There was the time I decided it would be a great idea to participate in the wonder of wonders that is Elf on the Shelf. Not one of my shining moments. After a couple years of forgetting to move Twinkle from one end of the house to another in a completely dissimilar predicament of total insanity, it ended with a lie about Santa's helper falling in love with Snowflake and living the rest of his life in Belize. The kids latched onto that notion with about as much Christmas spirit as Krampus, which is saying something as he is a DEMON.

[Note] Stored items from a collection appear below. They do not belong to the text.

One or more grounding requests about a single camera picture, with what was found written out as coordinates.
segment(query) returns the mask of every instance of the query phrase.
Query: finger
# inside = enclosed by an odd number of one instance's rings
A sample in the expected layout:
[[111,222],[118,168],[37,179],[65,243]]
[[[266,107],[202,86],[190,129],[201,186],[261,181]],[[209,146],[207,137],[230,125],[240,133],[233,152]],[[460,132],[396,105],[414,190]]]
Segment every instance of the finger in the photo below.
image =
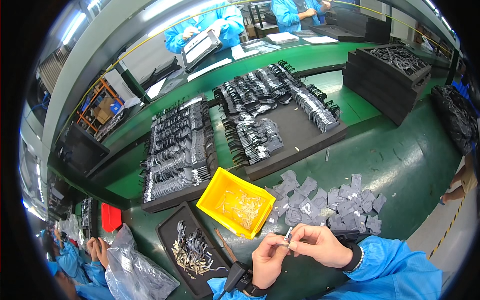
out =
[[259,256],[268,256],[268,253],[273,245],[286,244],[283,238],[284,237],[276,235],[274,233],[267,234],[263,241],[260,242],[260,245],[258,245],[258,248],[255,250],[256,254]]

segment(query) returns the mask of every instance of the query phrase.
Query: green table surface
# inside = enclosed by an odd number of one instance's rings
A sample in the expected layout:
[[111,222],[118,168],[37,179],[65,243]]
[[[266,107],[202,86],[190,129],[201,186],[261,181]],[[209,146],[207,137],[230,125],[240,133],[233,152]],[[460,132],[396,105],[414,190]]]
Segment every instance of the green table surface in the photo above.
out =
[[[234,76],[280,59],[287,60],[297,70],[343,63],[347,59],[347,52],[357,47],[358,43],[303,45],[236,61],[184,84],[181,89],[173,90],[163,100],[150,104],[119,128],[106,143],[109,146],[130,143],[149,130],[151,116],[163,107],[171,105],[178,98],[191,97],[199,92],[206,92],[210,97],[208,90]],[[383,220],[380,236],[406,240],[435,208],[461,159],[426,96],[434,85],[443,84],[444,81],[445,77],[432,78],[422,100],[403,124],[397,127],[367,101],[344,87],[340,71],[308,77],[306,84],[315,84],[327,93],[328,99],[340,105],[343,111],[341,118],[349,126],[345,140],[330,146],[328,162],[325,162],[325,150],[322,150],[253,183],[260,187],[272,187],[281,181],[282,172],[291,169],[297,173],[300,183],[310,176],[318,181],[319,187],[328,190],[343,183],[350,183],[350,179],[346,178],[350,178],[353,173],[361,173],[364,189],[369,188],[375,194],[382,192],[387,197],[387,202],[379,214]],[[228,168],[232,165],[231,155],[223,136],[221,116],[215,107],[210,109],[210,113],[219,164]],[[139,251],[176,276],[174,266],[168,261],[155,232],[155,227],[174,209],[149,214],[140,208],[142,187],[138,182],[138,164],[145,157],[144,145],[138,145],[102,171],[96,180],[112,192],[131,199],[132,208],[122,212],[122,220],[132,229]],[[247,179],[242,169],[232,172]],[[216,243],[222,245],[214,228],[220,230],[237,258],[250,265],[252,251],[268,232],[285,234],[288,229],[284,217],[281,217],[276,225],[264,225],[253,240],[239,238],[196,209],[195,203],[192,202],[191,206]],[[327,287],[333,288],[347,279],[341,272],[323,267],[310,257],[288,256],[269,297],[301,299],[324,291]],[[191,295],[184,286],[180,286],[169,299],[191,299]]]

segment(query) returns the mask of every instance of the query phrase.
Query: right hand
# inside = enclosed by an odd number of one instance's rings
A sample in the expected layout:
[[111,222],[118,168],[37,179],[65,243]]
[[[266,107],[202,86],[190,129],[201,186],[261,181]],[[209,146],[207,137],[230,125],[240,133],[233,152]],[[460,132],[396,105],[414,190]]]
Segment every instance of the right hand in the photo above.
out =
[[188,26],[188,27],[185,28],[185,30],[183,31],[182,38],[183,38],[184,40],[187,40],[187,39],[191,38],[194,33],[200,33],[200,30],[198,30],[198,28],[196,28],[196,27]]
[[100,245],[102,246],[102,250],[100,250],[100,247],[98,246],[98,243],[96,243],[96,242],[93,243],[93,247],[96,251],[98,259],[100,260],[100,263],[106,269],[108,267],[107,249],[110,248],[110,245],[105,243],[105,241],[102,238],[98,238],[98,240],[100,241]]
[[315,16],[317,14],[317,11],[314,10],[313,8],[309,8],[307,9],[304,14],[307,16],[307,17],[312,17],[312,16]]
[[327,267],[343,268],[353,258],[351,249],[343,246],[327,226],[298,224],[291,232],[290,249],[295,257],[300,254],[313,257]]

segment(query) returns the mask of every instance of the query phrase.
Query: floor
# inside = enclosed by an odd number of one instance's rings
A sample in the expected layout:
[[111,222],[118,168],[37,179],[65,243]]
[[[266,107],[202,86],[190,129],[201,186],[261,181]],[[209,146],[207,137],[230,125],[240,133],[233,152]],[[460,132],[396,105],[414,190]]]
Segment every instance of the floor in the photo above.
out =
[[[463,165],[462,159],[458,169],[460,170]],[[460,182],[454,184],[452,189],[447,191],[454,190],[458,186],[460,186]],[[465,196],[455,222],[444,241],[430,258],[430,262],[444,272],[443,290],[463,263],[475,235],[478,224],[476,197],[475,189]],[[422,225],[407,239],[410,249],[424,251],[428,257],[450,226],[460,203],[461,199],[450,201],[445,206],[438,204]]]

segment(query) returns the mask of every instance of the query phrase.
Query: left hand
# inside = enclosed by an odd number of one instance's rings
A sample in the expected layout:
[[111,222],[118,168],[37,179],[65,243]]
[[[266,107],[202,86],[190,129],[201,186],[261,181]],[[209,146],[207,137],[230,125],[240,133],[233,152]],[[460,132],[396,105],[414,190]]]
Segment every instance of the left hand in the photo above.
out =
[[283,236],[270,232],[252,253],[252,284],[260,289],[271,286],[282,271],[282,262],[289,249],[283,246],[273,246],[275,244],[287,244],[283,238]]
[[322,1],[322,12],[329,11],[332,8],[332,4],[330,4],[330,1]]

And then there's the whole Easter Bunny schtick. Every year, as we festoon ourselves with ribbons and charming checked shirts and stuff ourselves into the car to head to church, I have to "pretend I forgot something" and run back into the house.

What am I doing?

No, I'm not picking up the fifteen items I'll need to entertain a three-year-old in a two-hour mass. Nor am I locking the already locked doors or enclosing my yapping dog into her crate so she doesn't yak on a rug in our absence. Nor am I stuffing myself with Easter chocolate directly from the bag intended for their baskets. (Well, I might be doing that). But what I'm REALLY doing is carefully hiding Easter eggs around the house in locations challenging enough for my 9-year-old but not too challenging for my 7-year-old who cries every year when he can't find as many as his older brother. And I'm literally just setting eggs on tables for my 3-year-old who has the search capabilities of a man looking for mustard in the fridge. And I'm hiding their Easter baskets in clever enough places that they won't discover them at the same time and then realize they all have the same stuff and that the youngest has recycled toys from the garage because he's still too out of it to notice and it doesn't even matter because they all end up ignoring most of what's in their baskets anyway to get to the chocolate (which I haven't been eating).

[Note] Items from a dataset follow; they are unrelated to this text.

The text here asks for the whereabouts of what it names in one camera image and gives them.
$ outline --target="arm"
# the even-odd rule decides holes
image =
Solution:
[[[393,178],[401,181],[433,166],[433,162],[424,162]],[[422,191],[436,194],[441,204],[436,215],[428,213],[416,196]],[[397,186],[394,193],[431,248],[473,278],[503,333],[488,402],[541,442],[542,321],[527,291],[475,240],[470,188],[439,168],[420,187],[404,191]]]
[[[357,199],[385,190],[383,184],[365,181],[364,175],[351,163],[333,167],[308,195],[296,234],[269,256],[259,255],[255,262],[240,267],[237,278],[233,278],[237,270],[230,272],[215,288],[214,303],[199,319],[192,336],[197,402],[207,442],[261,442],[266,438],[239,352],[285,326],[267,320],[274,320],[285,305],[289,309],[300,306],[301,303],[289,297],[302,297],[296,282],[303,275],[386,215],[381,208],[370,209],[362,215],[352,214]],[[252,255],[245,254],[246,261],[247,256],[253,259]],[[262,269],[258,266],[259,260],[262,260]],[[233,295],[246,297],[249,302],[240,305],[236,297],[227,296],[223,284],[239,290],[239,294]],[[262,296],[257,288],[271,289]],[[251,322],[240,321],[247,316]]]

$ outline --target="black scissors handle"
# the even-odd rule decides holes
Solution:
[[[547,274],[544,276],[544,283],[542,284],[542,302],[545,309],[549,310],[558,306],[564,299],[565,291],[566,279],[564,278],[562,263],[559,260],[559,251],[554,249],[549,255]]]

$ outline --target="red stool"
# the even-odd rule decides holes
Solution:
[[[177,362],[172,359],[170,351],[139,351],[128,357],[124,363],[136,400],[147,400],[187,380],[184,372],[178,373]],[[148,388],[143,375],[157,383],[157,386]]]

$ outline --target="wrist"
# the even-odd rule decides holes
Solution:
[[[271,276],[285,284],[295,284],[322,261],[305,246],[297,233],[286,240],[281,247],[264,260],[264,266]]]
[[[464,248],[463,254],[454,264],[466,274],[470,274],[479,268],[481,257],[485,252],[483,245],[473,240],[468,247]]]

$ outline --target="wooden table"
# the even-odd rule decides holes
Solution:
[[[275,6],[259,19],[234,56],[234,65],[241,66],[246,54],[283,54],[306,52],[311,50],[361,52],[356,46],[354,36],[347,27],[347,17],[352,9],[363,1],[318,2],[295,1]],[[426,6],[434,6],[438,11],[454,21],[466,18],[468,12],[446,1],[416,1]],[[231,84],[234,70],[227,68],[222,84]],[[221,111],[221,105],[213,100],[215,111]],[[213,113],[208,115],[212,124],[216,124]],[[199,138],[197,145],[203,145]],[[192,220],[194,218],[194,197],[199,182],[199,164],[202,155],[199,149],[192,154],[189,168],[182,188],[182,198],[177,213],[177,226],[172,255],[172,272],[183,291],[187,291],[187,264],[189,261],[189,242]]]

But I complete the cycle of absolute absurdity every year, anyway, because doggone it, that's what good moms do, right? We perpetuate the myths of childhood so we can squash them right around the time we tell them the most colossal of all lies: sex is something yucky and does not make for a good time, so you should avoid it at all costs.

It only makes sense.

Now, I'm off to go distract a preschooler with something trash on his iPad so I can dig into his Mickey Mouse piggy bank for a wadded up fiver. There's no chance I'm ruining my oldest son's childhood just yet; I still have to buy green food coloring for the St. Paddy's Day leprechaun pee in the toilets, which, to date, only half-terrifies the 7-year-old.

Luckily, I can use plastic to buy that.